## The task
In the records below, find the line that contains "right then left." and the line that contains "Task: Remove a", then retype exactly those two lines and every line between them.

************

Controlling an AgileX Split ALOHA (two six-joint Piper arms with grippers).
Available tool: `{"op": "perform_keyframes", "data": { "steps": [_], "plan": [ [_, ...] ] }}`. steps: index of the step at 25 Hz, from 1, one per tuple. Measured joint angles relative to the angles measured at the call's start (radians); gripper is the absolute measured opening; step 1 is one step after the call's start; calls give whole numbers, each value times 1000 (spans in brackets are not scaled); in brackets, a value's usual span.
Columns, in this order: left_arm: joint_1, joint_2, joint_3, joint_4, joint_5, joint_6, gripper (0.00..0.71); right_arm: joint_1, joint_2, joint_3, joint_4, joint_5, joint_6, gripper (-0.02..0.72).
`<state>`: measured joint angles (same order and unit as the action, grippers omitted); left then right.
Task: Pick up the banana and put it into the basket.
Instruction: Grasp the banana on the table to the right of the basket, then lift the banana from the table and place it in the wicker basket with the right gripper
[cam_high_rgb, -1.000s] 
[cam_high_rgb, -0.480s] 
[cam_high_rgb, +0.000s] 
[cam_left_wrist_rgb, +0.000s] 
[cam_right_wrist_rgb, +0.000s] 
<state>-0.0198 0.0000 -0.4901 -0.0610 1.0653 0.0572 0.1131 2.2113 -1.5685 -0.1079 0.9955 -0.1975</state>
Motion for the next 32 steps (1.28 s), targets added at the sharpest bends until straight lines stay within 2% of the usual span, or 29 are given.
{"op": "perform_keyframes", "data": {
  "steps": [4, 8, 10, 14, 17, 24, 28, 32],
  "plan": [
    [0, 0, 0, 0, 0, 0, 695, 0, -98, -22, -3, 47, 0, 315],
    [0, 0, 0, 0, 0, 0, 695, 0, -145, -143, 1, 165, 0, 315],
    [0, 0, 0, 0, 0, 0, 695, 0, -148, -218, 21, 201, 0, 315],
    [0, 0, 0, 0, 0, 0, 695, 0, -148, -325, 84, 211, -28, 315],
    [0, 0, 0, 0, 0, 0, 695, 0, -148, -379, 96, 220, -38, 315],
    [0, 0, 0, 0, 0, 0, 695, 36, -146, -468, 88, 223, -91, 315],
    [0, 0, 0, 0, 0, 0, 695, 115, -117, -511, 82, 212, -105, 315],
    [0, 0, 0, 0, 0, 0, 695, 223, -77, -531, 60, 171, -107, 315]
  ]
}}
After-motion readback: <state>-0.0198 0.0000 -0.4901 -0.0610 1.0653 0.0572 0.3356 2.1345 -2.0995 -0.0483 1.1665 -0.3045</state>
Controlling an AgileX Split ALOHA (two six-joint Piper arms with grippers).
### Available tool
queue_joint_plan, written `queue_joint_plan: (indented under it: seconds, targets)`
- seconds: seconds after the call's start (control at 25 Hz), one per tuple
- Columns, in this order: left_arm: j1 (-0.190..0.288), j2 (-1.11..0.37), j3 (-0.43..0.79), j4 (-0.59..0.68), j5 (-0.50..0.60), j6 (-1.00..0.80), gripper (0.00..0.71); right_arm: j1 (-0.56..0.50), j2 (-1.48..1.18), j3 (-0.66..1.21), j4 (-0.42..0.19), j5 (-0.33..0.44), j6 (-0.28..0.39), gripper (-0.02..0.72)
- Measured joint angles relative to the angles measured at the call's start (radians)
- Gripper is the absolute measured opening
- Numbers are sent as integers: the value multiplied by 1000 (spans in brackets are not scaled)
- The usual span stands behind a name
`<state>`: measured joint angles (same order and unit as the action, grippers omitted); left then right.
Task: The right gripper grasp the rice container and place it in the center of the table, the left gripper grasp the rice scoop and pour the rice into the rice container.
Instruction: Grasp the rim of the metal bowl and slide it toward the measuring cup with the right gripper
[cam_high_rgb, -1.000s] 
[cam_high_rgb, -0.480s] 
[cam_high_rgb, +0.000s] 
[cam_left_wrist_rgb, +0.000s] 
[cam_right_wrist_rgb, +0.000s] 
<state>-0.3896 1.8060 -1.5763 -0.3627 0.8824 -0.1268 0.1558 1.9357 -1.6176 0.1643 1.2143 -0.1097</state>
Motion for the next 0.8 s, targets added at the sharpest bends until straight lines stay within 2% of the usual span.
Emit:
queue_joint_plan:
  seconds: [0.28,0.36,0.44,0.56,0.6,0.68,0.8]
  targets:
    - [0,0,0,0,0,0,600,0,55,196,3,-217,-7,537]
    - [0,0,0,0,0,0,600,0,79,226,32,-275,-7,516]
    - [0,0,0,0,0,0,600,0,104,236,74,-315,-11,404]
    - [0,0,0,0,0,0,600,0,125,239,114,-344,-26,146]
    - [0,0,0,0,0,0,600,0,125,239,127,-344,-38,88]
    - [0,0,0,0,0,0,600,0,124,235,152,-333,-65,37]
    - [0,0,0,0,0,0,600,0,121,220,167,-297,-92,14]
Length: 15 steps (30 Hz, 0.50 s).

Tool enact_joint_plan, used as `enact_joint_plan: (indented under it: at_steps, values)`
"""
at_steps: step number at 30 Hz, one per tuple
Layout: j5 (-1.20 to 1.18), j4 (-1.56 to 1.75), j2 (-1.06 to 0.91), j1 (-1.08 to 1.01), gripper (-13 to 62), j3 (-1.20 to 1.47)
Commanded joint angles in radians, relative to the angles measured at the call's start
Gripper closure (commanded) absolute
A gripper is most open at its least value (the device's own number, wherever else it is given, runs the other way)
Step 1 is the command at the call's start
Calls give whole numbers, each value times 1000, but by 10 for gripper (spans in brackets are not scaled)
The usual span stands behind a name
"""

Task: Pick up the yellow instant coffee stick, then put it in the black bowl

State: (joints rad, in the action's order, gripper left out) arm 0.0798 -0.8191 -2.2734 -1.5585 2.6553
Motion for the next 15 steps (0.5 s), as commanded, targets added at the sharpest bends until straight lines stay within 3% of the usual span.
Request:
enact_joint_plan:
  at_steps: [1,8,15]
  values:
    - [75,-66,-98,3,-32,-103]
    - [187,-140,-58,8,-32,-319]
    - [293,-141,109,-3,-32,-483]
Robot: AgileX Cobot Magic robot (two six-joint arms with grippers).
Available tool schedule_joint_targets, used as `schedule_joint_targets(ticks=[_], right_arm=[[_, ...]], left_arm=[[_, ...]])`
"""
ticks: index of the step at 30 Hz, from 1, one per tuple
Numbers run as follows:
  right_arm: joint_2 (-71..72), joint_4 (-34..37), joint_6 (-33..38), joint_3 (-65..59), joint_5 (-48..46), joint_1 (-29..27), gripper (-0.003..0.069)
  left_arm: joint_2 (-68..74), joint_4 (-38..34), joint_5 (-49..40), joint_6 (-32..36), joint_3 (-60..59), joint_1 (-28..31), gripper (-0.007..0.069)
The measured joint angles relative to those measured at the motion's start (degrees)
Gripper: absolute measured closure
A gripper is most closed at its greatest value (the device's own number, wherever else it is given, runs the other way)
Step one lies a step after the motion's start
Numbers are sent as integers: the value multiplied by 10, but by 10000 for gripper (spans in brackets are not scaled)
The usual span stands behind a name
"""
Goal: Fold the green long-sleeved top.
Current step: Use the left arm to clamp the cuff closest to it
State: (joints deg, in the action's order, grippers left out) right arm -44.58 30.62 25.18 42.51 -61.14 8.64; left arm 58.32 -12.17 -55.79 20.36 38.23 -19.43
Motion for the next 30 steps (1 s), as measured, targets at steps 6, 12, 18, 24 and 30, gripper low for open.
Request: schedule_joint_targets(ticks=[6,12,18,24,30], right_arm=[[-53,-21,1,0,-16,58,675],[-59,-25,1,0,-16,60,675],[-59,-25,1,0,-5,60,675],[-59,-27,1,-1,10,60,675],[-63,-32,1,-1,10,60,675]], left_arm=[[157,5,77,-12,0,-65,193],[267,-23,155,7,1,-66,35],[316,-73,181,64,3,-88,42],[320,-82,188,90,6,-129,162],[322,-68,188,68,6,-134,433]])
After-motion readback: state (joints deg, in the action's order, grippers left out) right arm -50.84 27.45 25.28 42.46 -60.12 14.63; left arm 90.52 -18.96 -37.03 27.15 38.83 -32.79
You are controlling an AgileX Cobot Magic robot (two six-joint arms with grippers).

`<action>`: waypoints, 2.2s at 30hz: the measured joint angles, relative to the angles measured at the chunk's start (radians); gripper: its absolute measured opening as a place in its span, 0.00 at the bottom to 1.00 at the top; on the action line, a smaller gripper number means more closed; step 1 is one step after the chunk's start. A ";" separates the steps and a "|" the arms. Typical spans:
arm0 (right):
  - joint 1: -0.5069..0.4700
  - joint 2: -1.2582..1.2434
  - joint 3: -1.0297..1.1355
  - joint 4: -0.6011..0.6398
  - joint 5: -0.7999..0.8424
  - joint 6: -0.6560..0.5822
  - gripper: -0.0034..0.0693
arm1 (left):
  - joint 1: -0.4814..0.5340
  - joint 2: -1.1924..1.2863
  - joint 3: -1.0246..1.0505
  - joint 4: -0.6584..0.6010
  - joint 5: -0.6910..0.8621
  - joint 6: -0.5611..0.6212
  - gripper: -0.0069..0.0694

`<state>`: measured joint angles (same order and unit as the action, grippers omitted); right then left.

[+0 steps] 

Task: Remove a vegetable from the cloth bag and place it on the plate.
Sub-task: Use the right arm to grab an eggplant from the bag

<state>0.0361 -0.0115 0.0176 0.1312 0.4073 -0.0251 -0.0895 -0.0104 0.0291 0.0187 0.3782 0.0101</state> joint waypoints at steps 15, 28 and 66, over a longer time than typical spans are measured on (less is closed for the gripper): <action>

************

## Reply
`<state>`: measured joint angles (same order and unit as the action, grippers omitted); right then left.

[+0 steps] 

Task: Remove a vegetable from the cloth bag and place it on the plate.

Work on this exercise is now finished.